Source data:

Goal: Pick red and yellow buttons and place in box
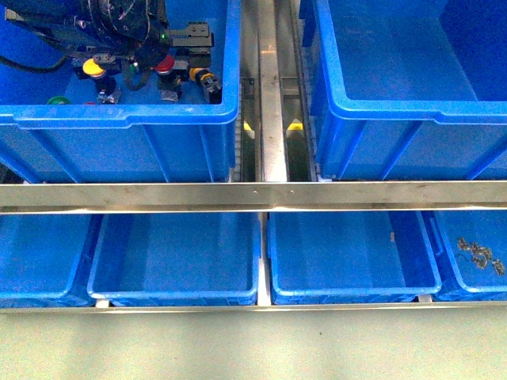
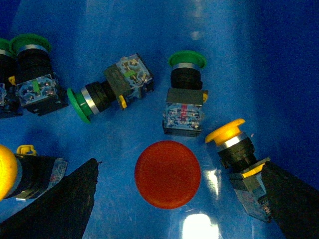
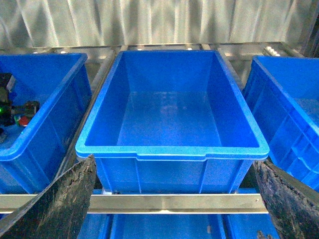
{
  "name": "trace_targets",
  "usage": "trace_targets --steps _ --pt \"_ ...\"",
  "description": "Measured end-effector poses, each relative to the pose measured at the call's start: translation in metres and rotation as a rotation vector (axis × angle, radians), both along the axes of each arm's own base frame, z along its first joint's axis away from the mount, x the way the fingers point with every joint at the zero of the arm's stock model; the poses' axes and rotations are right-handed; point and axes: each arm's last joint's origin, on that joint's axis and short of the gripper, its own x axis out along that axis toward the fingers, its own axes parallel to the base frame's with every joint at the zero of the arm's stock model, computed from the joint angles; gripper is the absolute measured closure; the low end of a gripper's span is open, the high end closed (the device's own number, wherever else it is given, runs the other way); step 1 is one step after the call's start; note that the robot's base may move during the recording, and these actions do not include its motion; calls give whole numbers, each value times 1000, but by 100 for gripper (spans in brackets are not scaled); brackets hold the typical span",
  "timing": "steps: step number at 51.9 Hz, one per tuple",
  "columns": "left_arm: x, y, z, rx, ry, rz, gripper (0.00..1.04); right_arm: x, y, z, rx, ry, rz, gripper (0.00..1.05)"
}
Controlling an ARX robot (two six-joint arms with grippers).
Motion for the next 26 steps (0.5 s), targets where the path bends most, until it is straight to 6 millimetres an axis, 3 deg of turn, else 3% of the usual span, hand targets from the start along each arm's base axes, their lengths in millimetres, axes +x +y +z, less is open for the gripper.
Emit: trace_targets --steps 26 --pt "3 3 -2 -3 24 18 8 0 0 0 0 0 0 7"
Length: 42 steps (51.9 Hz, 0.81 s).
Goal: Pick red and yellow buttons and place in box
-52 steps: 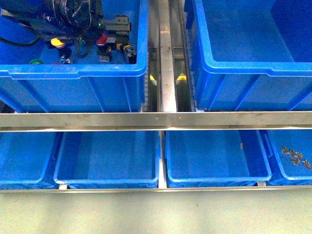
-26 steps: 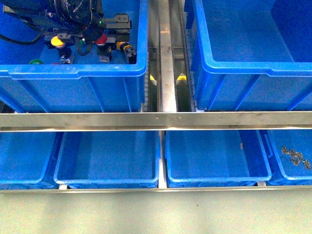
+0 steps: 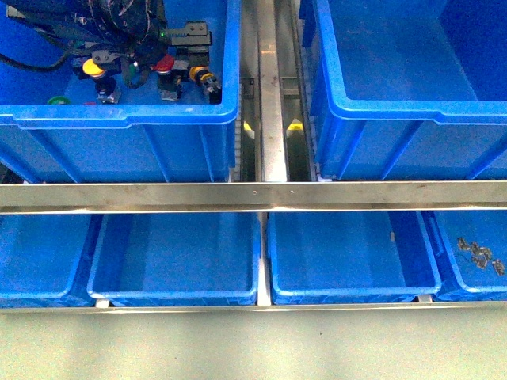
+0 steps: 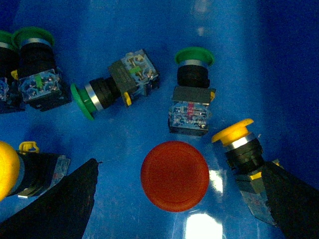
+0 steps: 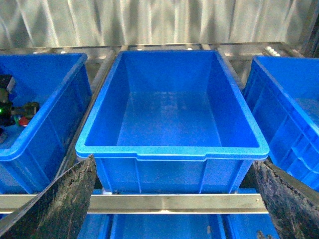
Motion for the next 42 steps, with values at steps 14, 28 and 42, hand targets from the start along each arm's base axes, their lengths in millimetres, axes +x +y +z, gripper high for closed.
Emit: trace_targets --steps 14,28,42 --pt "6 1 -3 0 11 1 8 0 0 0 0 0 0 7" --pt "9 1 -5 2 26 -2 8 0 0 0 0 0 0 7" --pt "11 0 -1 3 28 -1 8 0 0 0 0 0 0 7"
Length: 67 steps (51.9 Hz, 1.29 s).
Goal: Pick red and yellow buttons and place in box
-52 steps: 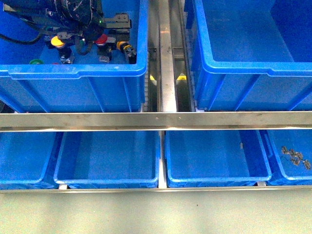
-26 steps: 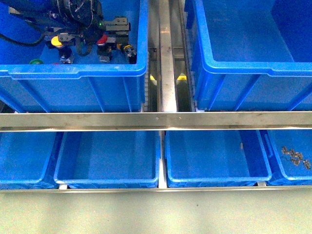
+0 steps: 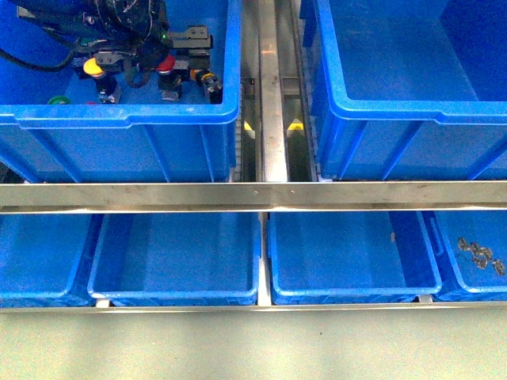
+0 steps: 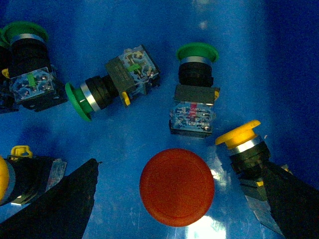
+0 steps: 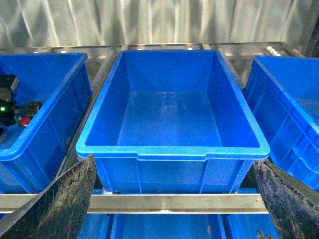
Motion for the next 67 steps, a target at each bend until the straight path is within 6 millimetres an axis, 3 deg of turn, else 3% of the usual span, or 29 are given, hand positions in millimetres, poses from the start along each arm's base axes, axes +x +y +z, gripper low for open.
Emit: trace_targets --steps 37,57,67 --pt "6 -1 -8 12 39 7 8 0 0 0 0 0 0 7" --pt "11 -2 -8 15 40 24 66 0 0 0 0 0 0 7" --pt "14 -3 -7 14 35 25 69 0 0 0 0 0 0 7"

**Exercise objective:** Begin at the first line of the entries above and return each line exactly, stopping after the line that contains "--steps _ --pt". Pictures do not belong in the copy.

**Written solution:**
Goal: Pick red and yellow buttons and place in box
{
  "name": "trace_targets",
  "usage": "trace_targets --steps _ --pt \"_ ...\"",

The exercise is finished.